ケガしたのはお兄ちゃんだったかな?無事かい?」
え?この人ほんとに洗脳されてるの??普通に良い人なんだけど。
「あ、大丈夫です!司教さんを怒らしたら怖いですね。なんて名前だったっけ?」
「そうだよ!教会には敬意を払ってよく言うことを聞くんだよ、特に司教クラスになると白、あいててて頭が痛いなぁ。」
(今、白の黒を言いそうになって頭痛が起きてるんじゃ!?!)
「あっそうだ!何の用事なの?」
ミアちゃんが割って入ってくれて僕は
「そうだった、僕POWが無いからいつも薪拾いあんまり手伝えなくて、そのお裾分けにお肉どうぞ!」
「ええっ?!良いのかい?こんな上等なお肉、教会に持って行こう、あいててて。」
こめかみを抑えるミアちゃんパパ。食べたくて葛藤してるな!
「実はこのお肉、熟成させ過ぎて安全に食べられるのがあとちょっとなんです、だから今日中にマクアダさんちでどうぞって!」
「熟成?お肉をかい?不思議な食べ方だなぁ。
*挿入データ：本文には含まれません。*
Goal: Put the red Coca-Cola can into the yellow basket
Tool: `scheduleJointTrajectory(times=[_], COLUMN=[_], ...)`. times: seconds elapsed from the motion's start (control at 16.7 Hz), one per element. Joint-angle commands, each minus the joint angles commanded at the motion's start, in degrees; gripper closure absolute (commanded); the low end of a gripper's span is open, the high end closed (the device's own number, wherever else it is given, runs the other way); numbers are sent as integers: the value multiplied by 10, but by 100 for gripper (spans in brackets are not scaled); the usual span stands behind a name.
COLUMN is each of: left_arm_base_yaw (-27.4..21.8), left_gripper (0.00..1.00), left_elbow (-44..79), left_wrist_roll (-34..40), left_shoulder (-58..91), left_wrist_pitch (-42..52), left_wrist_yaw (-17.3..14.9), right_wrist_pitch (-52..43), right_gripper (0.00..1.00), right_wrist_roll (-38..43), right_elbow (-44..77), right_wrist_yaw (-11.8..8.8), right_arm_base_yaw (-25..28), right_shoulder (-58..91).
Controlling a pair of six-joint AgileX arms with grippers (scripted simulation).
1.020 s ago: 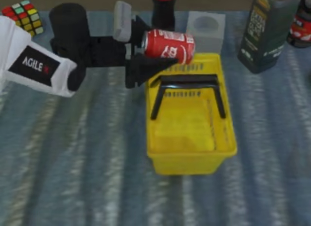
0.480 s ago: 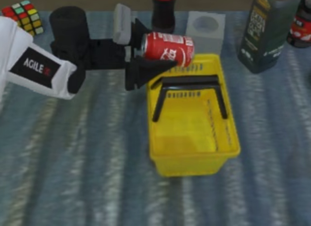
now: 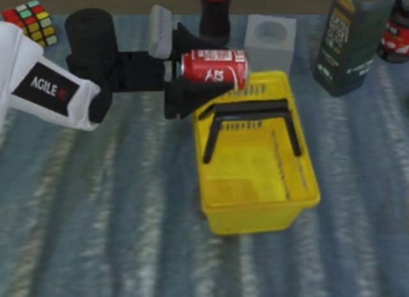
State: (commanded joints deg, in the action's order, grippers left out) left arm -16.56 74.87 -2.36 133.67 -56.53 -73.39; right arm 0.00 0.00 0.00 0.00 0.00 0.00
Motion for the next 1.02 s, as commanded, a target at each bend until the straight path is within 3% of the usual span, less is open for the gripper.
scheduleJointTrajectory(times=[0.66,0.84,1.02], left_arm_base_yaw=[-1,12,36], left_gripper=[0,0,0], left_elbow=[-1,-20,-60], left_wrist_roll=[2,19,47], left_shoulder=[-7,-57,-162], left_wrist_pitch=[3,27,71], left_wrist_yaw=[4,36,98], right_wrist_pitch=[-5,-51,-133], right_gripper=[0,0,0], right_wrist_roll=[-4,-35,-91], right_elbow=[6,58,165], right_wrist_yaw=[-1,-5,-7], right_arm_base_yaw=[3,26,63], right_shoulder=[6,59,166])
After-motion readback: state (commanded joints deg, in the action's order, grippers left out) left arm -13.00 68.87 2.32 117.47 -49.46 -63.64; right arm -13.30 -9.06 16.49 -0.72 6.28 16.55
」
「その分美味しいですよ!!一応キュアしておきますね!キュア (ピュリファイ!)」僕は小声でミアちゃんのお父さんにピュリファイをかけた。
今、白の教団のヤツらから救ってあげるからね!!
「わかった、うちでいただこう!」
目が喜んでるよミアパパ!
そうして運良く手渡しする時に手を触れステータスを覗く。
!!!!やっぱりあったぞ!状態異常!
【魂の束縛】【洗脳】→解除
【身代わりの印】
ん???身代わりの印?魂の束縛もピュリファイで解除出来ないぞ。何だこれ?嫌な予感しかしないんだけど。